Tu mam definicję tissue paper.

  I tu bibułki.

  Może jest to ten sam produkt.


----------



## Thomas1

Bez patrzenia na definicje słownikowe: pudełko chusteczek higienicznych. Zobacz też to.


----------



## robin74

Bo paper tissue to nie jest to samo co tissue paper 
Paczka (jeśli taka mała, pakowana po dziesięć chusteczek zwykle) / pudełko (jeśli większe i w kartonowe jak na obrazkach z linka Thomasa) chusteczek (higienicznych).


----------



## majlo

Można też nadmienić, że jedna _tissue paper_ nie zawsze jest równa drugiej. O ile te markowe chusteczki higieniczne (np. Velvet) są zrobione z kilku grubych warstw i można je nazwać "pełnoprawnymi chusteczkami higienicznymi", o tyle np. w niektórych restauracjach, zwłaszcza tych tańszych, chusteczki do wycierania ust oferowane klientom to tak naprawdę najcieńsza bibułka i ich używanie nie należy do najprzyjemniejszych rzeczy.


----------



## Thomas1

majlo said:


> [...] np. w niektórych restauracjach, zwłaszcza tych tańszych, chusteczki do wycierania ust oferowane klientom to tak naprawdę najcieńsza bibułka i ich używanie nie należy do najprzyjemniejszych rzeczy.

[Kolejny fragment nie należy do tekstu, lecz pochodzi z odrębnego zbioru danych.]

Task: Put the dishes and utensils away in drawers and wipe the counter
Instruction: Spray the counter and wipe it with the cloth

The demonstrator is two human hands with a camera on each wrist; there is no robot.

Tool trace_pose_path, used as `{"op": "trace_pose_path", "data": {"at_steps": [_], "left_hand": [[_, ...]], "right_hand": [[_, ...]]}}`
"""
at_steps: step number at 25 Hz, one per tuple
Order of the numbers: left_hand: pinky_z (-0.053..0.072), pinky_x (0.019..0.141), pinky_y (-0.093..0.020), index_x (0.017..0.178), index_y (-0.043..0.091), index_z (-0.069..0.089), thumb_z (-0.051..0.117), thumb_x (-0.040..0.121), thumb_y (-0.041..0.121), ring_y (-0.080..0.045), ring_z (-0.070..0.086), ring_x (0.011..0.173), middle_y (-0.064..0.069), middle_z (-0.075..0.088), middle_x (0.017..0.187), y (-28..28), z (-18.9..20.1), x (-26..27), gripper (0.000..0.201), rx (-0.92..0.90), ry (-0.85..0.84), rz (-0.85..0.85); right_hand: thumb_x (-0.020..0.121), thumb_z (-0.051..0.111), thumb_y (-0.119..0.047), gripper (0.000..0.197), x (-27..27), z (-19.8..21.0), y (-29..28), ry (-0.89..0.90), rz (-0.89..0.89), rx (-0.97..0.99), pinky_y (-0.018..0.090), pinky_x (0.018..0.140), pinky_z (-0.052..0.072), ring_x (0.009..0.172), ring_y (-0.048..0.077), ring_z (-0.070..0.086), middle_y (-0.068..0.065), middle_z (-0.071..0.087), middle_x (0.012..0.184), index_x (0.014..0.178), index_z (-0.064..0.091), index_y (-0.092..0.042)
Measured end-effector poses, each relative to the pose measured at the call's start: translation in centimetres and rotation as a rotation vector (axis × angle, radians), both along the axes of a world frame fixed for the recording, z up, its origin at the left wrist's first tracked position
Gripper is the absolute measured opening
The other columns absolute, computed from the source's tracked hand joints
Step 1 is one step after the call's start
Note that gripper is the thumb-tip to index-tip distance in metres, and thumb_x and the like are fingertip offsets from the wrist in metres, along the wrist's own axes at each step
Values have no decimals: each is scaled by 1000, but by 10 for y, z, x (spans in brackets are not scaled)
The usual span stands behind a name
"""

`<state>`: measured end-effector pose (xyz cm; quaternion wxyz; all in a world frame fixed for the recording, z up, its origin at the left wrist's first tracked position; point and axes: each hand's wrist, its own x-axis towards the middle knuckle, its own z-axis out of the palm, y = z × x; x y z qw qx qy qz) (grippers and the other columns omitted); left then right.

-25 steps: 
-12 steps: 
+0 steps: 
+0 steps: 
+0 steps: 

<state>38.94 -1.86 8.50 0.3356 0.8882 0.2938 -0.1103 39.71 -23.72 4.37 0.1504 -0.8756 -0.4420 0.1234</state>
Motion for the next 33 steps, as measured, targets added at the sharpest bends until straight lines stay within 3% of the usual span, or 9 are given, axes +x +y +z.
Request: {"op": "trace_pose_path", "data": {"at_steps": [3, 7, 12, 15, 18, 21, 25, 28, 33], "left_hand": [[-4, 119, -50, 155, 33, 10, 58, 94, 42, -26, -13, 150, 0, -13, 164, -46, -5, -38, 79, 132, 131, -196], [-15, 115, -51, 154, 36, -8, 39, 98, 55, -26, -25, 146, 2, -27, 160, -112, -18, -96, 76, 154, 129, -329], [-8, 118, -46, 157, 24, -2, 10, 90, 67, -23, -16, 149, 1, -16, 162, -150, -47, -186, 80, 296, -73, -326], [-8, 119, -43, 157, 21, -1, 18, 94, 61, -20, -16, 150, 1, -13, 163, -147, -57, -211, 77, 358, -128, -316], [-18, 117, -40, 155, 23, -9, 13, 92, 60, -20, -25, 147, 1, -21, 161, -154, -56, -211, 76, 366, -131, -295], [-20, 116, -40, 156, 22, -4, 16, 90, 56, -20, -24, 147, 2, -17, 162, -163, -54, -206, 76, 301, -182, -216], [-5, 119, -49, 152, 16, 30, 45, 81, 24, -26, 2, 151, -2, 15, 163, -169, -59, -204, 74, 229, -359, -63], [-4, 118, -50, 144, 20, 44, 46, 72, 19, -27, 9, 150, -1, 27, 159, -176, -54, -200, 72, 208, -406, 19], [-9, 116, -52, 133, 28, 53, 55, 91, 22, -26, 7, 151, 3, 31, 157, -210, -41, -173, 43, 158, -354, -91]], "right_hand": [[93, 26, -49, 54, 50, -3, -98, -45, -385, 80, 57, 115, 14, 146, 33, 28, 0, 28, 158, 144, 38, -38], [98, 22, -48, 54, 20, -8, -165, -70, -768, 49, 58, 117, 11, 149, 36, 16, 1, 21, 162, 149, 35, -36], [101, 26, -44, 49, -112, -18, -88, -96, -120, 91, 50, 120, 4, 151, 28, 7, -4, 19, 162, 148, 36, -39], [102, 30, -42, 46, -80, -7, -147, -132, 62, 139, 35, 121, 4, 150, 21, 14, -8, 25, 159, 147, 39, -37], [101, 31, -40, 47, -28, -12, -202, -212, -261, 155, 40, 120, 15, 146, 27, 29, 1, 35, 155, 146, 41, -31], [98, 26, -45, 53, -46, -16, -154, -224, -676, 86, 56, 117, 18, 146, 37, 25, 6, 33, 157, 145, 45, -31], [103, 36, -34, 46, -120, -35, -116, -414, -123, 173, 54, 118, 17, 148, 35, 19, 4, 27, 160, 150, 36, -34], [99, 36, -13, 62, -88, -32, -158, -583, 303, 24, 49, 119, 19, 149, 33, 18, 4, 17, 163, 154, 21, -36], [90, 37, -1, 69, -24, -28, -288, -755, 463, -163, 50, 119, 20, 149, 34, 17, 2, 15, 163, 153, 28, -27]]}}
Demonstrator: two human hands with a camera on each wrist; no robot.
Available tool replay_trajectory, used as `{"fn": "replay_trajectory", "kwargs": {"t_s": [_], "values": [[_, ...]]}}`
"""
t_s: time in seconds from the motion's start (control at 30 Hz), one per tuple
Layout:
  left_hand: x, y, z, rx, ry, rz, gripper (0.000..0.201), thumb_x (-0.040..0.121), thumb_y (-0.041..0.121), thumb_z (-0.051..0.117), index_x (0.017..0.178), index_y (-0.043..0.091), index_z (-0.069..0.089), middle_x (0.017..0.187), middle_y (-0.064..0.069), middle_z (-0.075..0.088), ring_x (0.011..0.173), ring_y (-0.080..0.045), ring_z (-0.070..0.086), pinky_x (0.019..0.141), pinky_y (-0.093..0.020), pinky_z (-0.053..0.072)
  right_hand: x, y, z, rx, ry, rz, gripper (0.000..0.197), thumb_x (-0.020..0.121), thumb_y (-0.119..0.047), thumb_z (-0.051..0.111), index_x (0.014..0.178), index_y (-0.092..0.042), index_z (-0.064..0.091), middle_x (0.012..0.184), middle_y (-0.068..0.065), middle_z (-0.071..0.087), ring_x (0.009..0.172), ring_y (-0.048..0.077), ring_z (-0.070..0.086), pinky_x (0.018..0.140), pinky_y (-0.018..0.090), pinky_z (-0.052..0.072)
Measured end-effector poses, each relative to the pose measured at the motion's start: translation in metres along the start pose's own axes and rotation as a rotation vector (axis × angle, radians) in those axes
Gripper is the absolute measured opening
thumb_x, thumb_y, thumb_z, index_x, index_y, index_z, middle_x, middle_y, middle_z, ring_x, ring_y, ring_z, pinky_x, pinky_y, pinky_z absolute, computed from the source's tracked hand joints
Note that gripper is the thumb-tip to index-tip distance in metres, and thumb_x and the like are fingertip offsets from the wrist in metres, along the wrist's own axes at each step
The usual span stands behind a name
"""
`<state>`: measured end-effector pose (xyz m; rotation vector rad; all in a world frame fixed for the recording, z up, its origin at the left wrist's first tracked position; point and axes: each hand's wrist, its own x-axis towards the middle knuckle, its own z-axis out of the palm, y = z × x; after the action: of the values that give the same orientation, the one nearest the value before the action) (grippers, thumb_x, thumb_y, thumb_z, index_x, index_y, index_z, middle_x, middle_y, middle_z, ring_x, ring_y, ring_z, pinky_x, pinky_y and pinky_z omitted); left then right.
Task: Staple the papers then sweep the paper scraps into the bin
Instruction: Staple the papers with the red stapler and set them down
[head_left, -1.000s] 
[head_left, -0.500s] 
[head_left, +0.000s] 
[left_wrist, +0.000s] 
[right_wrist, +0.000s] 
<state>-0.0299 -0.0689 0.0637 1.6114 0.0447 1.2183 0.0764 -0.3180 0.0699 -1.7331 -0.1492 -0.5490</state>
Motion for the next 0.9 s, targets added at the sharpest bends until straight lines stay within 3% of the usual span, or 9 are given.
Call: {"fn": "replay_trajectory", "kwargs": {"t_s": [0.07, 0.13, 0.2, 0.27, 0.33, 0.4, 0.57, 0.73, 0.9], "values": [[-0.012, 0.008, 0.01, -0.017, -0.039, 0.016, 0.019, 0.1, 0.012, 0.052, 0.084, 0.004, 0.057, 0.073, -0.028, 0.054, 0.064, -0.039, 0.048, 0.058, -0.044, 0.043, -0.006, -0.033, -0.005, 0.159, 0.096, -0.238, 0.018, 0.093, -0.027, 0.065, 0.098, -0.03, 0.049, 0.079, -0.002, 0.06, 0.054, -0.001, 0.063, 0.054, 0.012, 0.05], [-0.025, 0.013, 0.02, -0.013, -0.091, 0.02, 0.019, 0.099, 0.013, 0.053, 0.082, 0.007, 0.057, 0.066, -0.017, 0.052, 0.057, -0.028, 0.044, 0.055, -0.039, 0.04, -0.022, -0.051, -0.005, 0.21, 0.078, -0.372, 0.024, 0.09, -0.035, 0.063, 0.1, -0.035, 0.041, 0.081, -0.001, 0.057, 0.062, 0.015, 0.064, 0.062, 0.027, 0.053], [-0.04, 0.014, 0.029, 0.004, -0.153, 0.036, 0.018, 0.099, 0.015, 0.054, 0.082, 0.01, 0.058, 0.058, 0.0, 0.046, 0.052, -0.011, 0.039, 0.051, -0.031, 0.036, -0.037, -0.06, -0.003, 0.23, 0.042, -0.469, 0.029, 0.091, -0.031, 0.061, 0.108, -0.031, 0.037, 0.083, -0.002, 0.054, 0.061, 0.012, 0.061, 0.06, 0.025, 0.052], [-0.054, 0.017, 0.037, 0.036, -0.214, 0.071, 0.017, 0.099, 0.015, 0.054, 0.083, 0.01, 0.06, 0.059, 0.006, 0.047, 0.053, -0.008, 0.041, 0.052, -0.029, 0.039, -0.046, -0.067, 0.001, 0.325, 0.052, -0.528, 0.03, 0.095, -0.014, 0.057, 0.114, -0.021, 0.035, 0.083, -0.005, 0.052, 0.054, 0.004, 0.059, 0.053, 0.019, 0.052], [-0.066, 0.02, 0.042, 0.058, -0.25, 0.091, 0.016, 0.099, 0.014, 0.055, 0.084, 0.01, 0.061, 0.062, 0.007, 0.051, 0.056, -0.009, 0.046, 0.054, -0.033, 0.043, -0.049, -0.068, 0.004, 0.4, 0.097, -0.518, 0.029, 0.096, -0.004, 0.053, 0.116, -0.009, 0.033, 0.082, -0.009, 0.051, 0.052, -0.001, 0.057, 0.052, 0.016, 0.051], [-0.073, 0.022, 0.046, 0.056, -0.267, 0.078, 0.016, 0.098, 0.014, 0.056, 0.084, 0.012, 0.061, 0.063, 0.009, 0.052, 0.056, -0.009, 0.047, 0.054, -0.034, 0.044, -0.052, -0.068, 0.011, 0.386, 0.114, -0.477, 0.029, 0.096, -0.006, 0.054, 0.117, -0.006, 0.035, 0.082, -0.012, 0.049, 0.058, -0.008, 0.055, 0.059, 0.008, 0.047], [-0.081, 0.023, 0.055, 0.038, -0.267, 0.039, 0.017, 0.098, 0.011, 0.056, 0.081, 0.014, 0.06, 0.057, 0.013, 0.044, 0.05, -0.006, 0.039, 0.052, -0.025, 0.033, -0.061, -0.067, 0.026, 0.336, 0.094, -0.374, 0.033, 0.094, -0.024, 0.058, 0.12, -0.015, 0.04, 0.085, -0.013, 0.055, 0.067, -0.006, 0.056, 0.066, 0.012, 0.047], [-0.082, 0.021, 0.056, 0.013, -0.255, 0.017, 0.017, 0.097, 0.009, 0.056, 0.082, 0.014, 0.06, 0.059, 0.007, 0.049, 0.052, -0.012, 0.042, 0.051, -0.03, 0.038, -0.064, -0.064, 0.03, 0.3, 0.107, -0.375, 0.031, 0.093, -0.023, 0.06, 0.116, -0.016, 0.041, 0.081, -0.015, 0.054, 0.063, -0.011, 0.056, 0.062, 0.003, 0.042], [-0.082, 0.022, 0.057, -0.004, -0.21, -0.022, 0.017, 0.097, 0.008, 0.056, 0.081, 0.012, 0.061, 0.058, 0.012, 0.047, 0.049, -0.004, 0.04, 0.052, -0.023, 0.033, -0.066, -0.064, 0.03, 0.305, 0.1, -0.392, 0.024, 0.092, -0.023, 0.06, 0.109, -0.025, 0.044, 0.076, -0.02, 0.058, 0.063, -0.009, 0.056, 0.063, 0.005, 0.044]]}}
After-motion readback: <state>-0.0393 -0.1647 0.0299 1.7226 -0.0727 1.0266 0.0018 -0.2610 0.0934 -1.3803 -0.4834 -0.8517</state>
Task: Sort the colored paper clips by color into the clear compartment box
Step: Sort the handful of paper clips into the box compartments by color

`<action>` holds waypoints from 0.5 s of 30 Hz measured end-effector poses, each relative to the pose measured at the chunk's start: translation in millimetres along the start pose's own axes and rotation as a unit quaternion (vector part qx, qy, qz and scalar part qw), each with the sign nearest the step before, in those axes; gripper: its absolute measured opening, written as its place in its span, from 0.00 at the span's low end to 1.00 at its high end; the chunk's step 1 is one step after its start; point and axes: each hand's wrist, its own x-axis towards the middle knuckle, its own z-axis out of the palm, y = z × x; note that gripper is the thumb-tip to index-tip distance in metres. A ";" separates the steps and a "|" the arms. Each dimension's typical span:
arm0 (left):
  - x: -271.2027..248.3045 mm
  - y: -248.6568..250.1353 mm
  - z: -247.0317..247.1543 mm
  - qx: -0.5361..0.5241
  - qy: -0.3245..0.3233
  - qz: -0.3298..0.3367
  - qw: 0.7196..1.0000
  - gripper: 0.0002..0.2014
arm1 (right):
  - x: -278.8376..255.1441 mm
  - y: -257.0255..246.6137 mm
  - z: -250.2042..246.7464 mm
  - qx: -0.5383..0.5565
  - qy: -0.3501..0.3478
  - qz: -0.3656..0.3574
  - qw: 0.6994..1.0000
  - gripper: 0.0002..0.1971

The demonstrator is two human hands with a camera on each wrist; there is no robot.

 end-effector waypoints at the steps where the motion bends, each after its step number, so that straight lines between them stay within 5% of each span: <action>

Ja zawsze nazywałem to serwetką.  Ogólnie chusteczka (higieniczna) to coś, co mamy ze sobą, a serwetka coś, co dostajemy przy zakupie jedzenia.


----------



## wolfbm1

miguell said:


> Zapytałem, bo mam pewne wątpliwości. Słownik Langenscheid podaje:
> tissue paper - bibułka
> blotting paper - bibuła



Blotting tissues to bibułki matujące. Zobacz: FACIAL BLOTTING TISSUES (Bibułki matujące). Źródło: http://www.stylistka.pl/kosmetyki/the-body-shop/facial-blotting-tissues-bibulki-matujace/


----------



## majlo

Thomas1 said:


> Ja zawsze nazywałem to serwetką.  Ogólnie chusteczka (higieniczna) to coś, co mamy ze sobą, a serwetka coś, co dostajemy przy zakupie jedzenia.



Ale zarówno chusteczka jak i serwetka w takiej postaci są do wycierania ust niezdatne.


----------